■ **INSTRUCTIONS FOR THE TASK**
Print every line below exactly as written, but leave the pictures behind.

■ **DATASET ENTRIES**
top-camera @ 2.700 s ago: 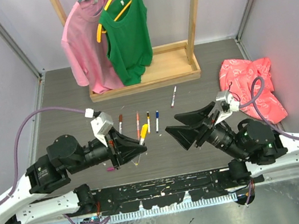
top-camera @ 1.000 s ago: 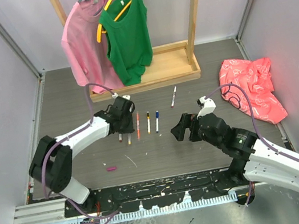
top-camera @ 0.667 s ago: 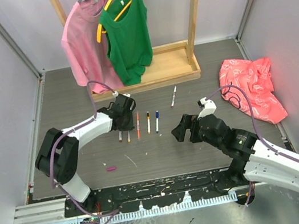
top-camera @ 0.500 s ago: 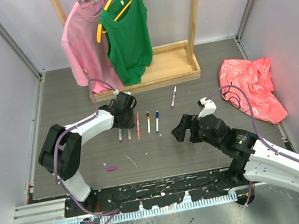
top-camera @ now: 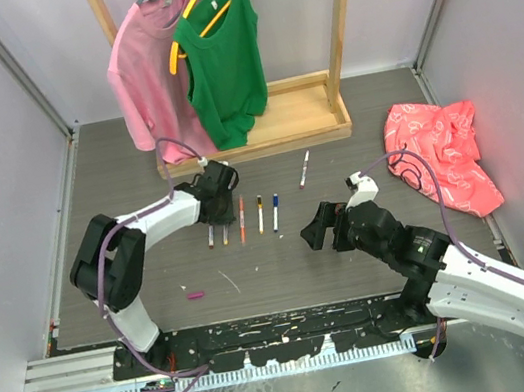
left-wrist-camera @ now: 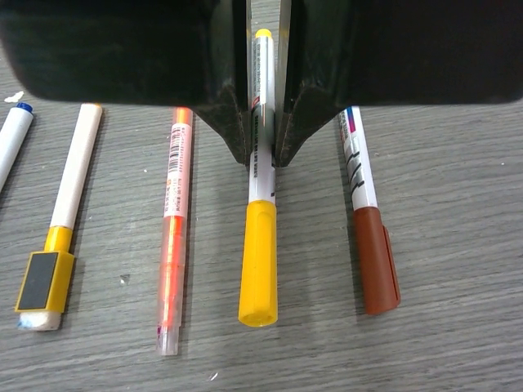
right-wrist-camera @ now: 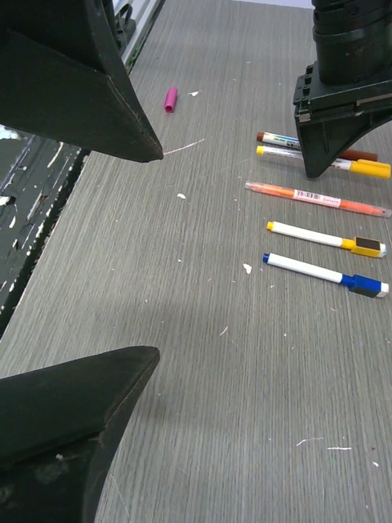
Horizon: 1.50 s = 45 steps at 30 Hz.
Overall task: Insert the pens into the pen caps
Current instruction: Place the pen at the center of the board, then pick up the pen from the center of the board.
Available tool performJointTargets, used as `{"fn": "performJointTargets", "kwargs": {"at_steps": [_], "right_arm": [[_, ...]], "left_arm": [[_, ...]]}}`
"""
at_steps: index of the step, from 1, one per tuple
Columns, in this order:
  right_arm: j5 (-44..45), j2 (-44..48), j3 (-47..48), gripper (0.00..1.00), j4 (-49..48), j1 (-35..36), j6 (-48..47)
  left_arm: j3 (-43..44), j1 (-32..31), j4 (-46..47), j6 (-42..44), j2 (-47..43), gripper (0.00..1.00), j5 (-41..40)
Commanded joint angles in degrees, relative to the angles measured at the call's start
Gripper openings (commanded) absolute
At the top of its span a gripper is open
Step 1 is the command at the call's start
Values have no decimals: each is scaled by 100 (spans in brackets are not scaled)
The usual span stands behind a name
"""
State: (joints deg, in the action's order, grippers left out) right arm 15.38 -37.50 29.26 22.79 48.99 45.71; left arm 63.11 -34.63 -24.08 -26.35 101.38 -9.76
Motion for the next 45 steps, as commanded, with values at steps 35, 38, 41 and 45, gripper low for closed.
{"fn": "performJointTargets", "kwargs": {"at_steps": [35, 38, 41, 45], "right_arm": [[495, -398, 974, 94, 816, -13, -400], [702, -796, 1338, 87, 995, -13, -583], [840, -1593, 1807, 81, 1151, -33, -995], [932, -2617, 2406, 76, 1229, -239, -1327]], "left_arm": [[157, 185, -508, 813, -3356, 38, 699], [-245, 185, -680, 982, -4183, 42, 757], [-768, 185, -712, 1081, -5059, 47, 935], [-988, 185, -1166, 1221, -5888, 48, 949]]}}
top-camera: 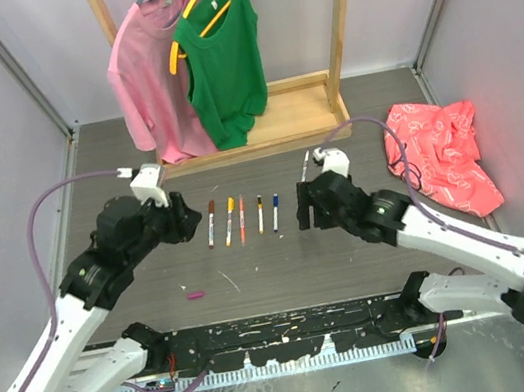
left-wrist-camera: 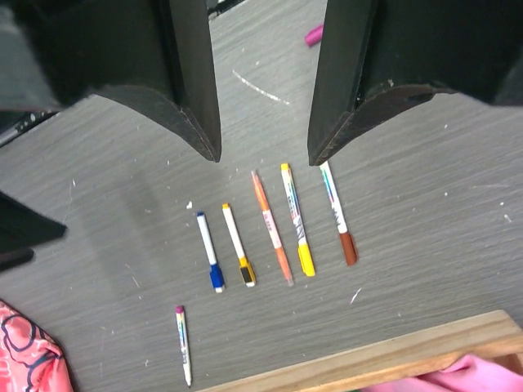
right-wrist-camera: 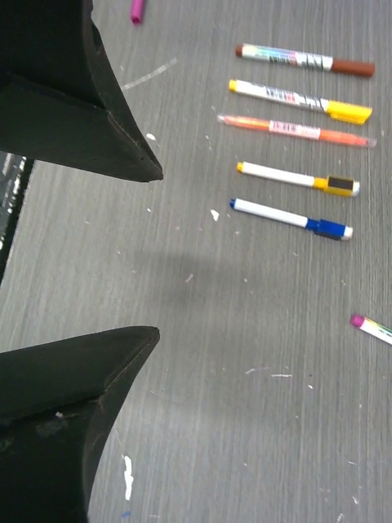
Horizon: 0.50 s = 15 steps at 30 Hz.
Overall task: Insert the pens into the pen caps
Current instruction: Pick up the pen from the center of the board.
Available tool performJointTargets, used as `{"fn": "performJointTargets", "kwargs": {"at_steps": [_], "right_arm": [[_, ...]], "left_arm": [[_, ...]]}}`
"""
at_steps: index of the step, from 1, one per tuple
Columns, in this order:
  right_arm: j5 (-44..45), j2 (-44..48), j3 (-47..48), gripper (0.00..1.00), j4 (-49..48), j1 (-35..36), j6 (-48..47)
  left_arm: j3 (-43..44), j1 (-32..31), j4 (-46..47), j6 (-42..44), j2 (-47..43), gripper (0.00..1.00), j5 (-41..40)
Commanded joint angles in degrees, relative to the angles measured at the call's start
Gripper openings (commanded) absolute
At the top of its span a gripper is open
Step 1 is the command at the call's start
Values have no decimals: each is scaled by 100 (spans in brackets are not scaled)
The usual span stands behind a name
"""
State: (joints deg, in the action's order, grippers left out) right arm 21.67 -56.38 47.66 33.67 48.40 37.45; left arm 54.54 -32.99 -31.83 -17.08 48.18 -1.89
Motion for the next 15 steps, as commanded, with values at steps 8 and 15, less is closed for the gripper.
{"fn": "performJointTargets", "kwargs": {"at_steps": [8, 15], "right_arm": [[-267, -2357, 1401, 66, -528, -1201, -864], [-794, -3702, 2143, 61, -976, -2004, -1012]], "left_arm": [[-398, 21, -1180, 323, -1618, 49, -350], [-342, 21, -1413, 190, -1663, 50, -732]]}}
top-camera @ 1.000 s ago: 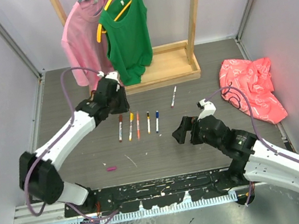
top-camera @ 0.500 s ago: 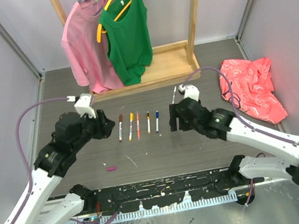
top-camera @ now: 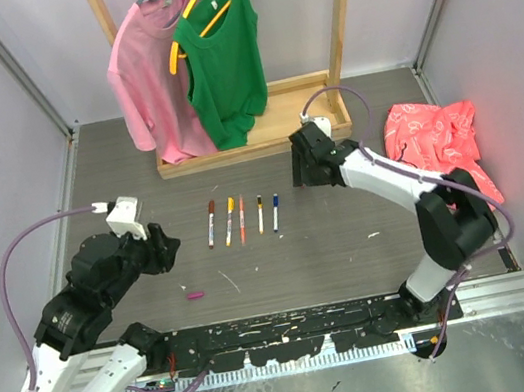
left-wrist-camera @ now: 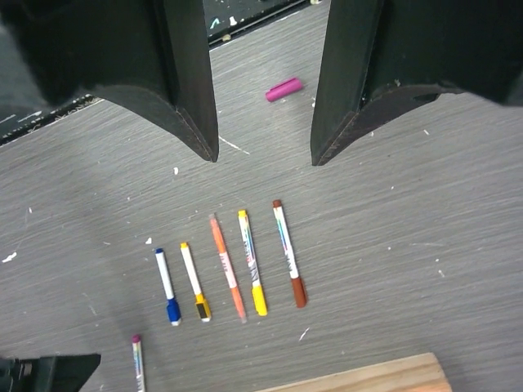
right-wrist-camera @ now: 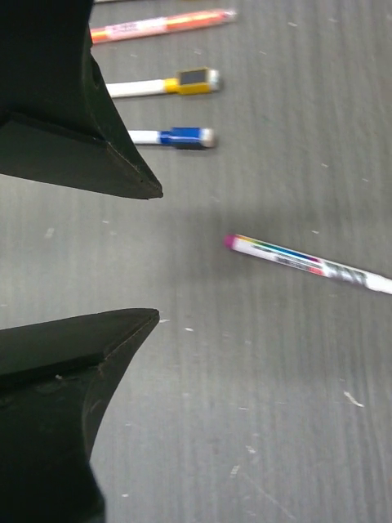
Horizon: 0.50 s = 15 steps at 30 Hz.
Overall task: Insert the pens into the pen caps
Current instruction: Pick up the pen from the center of the board.
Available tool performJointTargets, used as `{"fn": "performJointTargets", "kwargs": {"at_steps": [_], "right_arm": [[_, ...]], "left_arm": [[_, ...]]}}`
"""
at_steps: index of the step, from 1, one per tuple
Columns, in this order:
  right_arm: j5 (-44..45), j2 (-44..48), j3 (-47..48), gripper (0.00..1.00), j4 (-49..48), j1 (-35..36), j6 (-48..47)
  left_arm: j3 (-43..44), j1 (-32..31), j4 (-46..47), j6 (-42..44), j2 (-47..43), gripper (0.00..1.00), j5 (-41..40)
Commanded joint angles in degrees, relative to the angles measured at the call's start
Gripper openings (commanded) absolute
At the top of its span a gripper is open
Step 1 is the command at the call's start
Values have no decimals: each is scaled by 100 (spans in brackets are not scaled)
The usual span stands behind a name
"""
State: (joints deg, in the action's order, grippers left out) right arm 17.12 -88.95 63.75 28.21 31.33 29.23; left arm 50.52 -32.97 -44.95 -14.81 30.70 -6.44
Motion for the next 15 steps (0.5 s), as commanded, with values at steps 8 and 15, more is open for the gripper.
{"fn": "performJointTargets", "kwargs": {"at_steps": [8, 15], "right_arm": [[-353, -1968, 1668, 57, -350, -720, -364], [-200, -2665, 2223, 48, -274, -812, -384]], "left_arm": [[325, 20, -467, -200, 138, 51, -280], [269, 20, -630, -438, -157, 51, -350]]}}
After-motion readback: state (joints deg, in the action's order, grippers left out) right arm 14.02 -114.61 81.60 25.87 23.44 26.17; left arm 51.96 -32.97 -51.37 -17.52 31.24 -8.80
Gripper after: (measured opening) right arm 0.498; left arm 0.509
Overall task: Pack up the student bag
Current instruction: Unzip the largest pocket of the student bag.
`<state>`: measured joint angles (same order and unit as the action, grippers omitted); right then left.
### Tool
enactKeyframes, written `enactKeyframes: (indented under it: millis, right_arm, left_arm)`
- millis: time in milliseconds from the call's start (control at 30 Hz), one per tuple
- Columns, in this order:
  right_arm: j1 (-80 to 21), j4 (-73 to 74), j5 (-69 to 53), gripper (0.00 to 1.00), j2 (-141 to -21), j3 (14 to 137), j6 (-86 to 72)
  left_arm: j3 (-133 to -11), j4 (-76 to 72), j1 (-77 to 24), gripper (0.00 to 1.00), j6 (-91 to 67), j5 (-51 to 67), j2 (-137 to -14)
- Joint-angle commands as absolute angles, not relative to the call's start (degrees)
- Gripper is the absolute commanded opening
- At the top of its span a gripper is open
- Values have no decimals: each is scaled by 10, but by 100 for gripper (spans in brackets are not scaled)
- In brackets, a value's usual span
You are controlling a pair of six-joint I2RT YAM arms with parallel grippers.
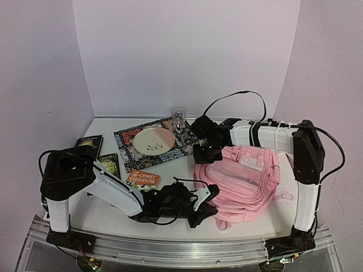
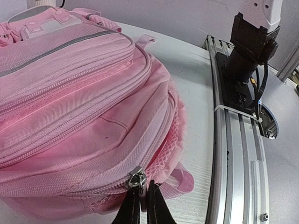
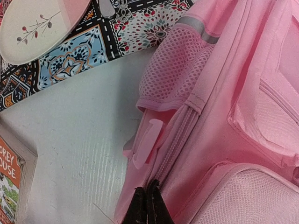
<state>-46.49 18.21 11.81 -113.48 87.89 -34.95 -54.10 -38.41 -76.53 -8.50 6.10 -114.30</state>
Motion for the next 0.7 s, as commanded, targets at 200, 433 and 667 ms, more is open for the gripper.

■ **YOUR RESPONSE**
top-camera @ 2.700 s ago: 
top-camera @ 1.000 s ago: 
top-camera @ 0.667 s ago: 
top-camera @ 0.500 s ago: 
top-camera @ now: 
left-wrist-camera @ now: 
right-wrist-camera @ now: 
Horizon: 1.50 s = 45 steps at 30 Hz.
Overall task: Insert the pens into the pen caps
Current instruction: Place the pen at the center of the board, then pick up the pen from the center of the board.
Available tool performJointTargets, used as `{"fn": "performJointTargets", "kwargs": {"at_steps": [_], "right_arm": [[_, ...]], "left_arm": [[_, ...]]}}`
"""
at_steps: index of the step, from 1, one per tuple
Columns, in this order:
  right_arm: j5 (-44..45), j2 (-44..48), j3 (-47..48), gripper (0.00..1.00), j4 (-49..48), j1 (-35..36), j6 (-48..47)
  left_arm: j3 (-43..44), j1 (-32..31), j4 (-46..47), j6 (-42..44), j2 (-47..43), gripper (0.00..1.00), j5 (-41..40)
Commanded joint angles in degrees, relative to the angles measured at the call's start
Gripper openings (commanded) absolute
At the top of its span a gripper is open
Step 1 is the command at the call's start
Values have no decimals: each is scaled by 100 (spans in brackets are not scaled)
The usual span stands behind a name
"""
State: (joints deg, in the action's order, grippers left out) right arm 15.38 -37.50 29.26 22.79 48.99 45.71; left arm 63.11 -34.63 -24.08 -26.35 101.38 -9.76
Motion for the next 45 steps, as commanded, with values at steps 35, 38, 41 and 45, gripper low for closed.
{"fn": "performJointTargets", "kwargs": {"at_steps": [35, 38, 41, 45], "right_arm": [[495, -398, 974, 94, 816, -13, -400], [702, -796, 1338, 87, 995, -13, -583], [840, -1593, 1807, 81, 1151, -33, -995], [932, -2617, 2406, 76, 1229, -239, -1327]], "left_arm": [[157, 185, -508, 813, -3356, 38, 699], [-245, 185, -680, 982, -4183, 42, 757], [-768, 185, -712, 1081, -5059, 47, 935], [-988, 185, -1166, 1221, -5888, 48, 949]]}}
top-camera: 
left-wrist-camera: 
right-wrist-camera: 
Horizon: 0.50 s = 15 steps at 30 Hz.
Overall task: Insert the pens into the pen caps
Current instruction: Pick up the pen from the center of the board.
Available tool performJointTargets, used as `{"fn": "performJointTargets", "kwargs": {"at_steps": [_], "right_arm": [[_, ...]], "left_arm": [[_, ...]]}}`
"""
at_steps: index of the step, from 1, one per tuple
Columns, in this order:
  right_arm: j5 (-44..45), j2 (-44..48), j3 (-47..48), gripper (0.00..1.00), j4 (-49..48), j1 (-35..36), j6 (-48..47)
  left_arm: j3 (-43..44), j1 (-32..31), j4 (-46..47), j6 (-42..44), j2 (-47..43), gripper (0.00..1.00), j5 (-41..40)
Commanded joint angles in degrees, relative to the angles measured at the call's start
Gripper openings (commanded) absolute
At the top of its span a gripper is open
Step 1 is the command at the call's start
Values have no decimals: each is scaled by 100 (spans in brackets are not scaled)
The usual span stands behind a name
"""
State: (joints deg, in the action's order, grippers left out) right arm 21.67 -56.38 47.66 33.67 48.40 37.45; left arm 54.54 -32.99 -31.83 -17.08 48.18 -1.89
Motion for the next 15 steps, as commanded, with values at steps 8 and 15, less is closed for the gripper.
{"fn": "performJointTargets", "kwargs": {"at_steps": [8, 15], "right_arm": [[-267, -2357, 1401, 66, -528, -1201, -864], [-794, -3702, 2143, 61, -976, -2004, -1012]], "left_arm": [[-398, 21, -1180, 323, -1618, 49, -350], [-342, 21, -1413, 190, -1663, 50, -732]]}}
top-camera @ 1.000 s ago: 
top-camera @ 0.500 s ago: 
top-camera @ now: 
left-wrist-camera @ now: 
right-wrist-camera @ now: 
Horizon: 0.50 s = 15 steps at 30 Hz.
Overall task: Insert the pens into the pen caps
Current instruction: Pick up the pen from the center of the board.
Available tool performJointTargets, used as `{"fn": "performJointTargets", "kwargs": {"at_steps": [_], "right_arm": [[_, ...]], "left_arm": [[_, ...]]}}`
"""
at_steps: index of the step, from 1, one per tuple
Columns, in this order:
  right_arm: j5 (-44..45), j2 (-44..48), j3 (-47..48), gripper (0.00..1.00), j4 (-49..48), j1 (-35..36), j6 (-48..47)
  left_arm: j3 (-43..44), j1 (-32..31), j4 (-46..47), j6 (-42..44), j2 (-47..43), gripper (0.00..1.00), j5 (-41..40)
Commanded joint angles in degrees, relative to the angles measured at the call's start
Gripper openings (commanded) absolute
At the top of its span a gripper is open
Step 1 is the command at the call's start
Values have no decimals: each is scaled by 100 (spans in brackets are not scaled)
The usual span stands behind a name
"""
State: (joints deg, in the action's order, grippers left out) right arm 17.12 -88.95 63.75 28.21 31.33 29.23; left arm 50.52 -32.97 -44.95 -14.81 30.70 -6.44
Motion for the next 15 steps (0.5 s), as commanded, with values at steps 8 and 15, more is open for the gripper.
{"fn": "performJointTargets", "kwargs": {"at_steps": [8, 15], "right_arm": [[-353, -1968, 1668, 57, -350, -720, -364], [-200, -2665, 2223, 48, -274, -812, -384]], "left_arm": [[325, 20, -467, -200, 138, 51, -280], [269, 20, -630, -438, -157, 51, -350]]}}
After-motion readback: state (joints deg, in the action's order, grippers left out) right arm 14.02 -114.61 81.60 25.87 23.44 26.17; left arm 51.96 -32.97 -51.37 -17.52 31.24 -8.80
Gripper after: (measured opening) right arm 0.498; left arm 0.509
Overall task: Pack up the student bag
Current instruction: Unzip the largest pocket of the student bag.
`<state>`: measured joint angles (same order and unit as the action, grippers omitted); right then left.
### Tool
enactKeyframes, written `enactKeyframes: (indented under it: millis, right_arm, left_arm)`
- millis: time in milliseconds from the call's start (control at 30 Hz), one per tuple
- Columns, in this order:
  right_arm: j1 (-80 to 21), j4 (-73 to 74), j5 (-69 to 53), gripper (0.00 to 1.00), j2 (-141 to -21), j3 (14 to 137), j6 (-86 to 72)
  left_arm: j3 (-133 to -11), j4 (-76 to 72), j1 (-77 to 24), gripper (0.00 to 1.00), j6 (-91 to 67), j5 (-51 to 67), j2 (-137 to -14)
- Joint-angle commands as absolute angles, not relative to the call's start (degrees)
- Gripper is the absolute commanded opening
- At the top of its span a gripper is open
- Values have no decimals: each is scaled by 10, but by 100 for gripper (spans in brackets are not scaled)
- In brackets, a value's usual span
You are controlling a pair of six-joint I2RT YAM arms with parallel grippers.
<state>-46.49 18.21 11.81 -113.48 87.89 -34.95 -54.10 -38.41 -76.53 -8.50 6.10 -114.30</state>
Motion for the next 0.7 s, as commanded, targets at 200, 433 and 667 ms, more is open for the gripper.

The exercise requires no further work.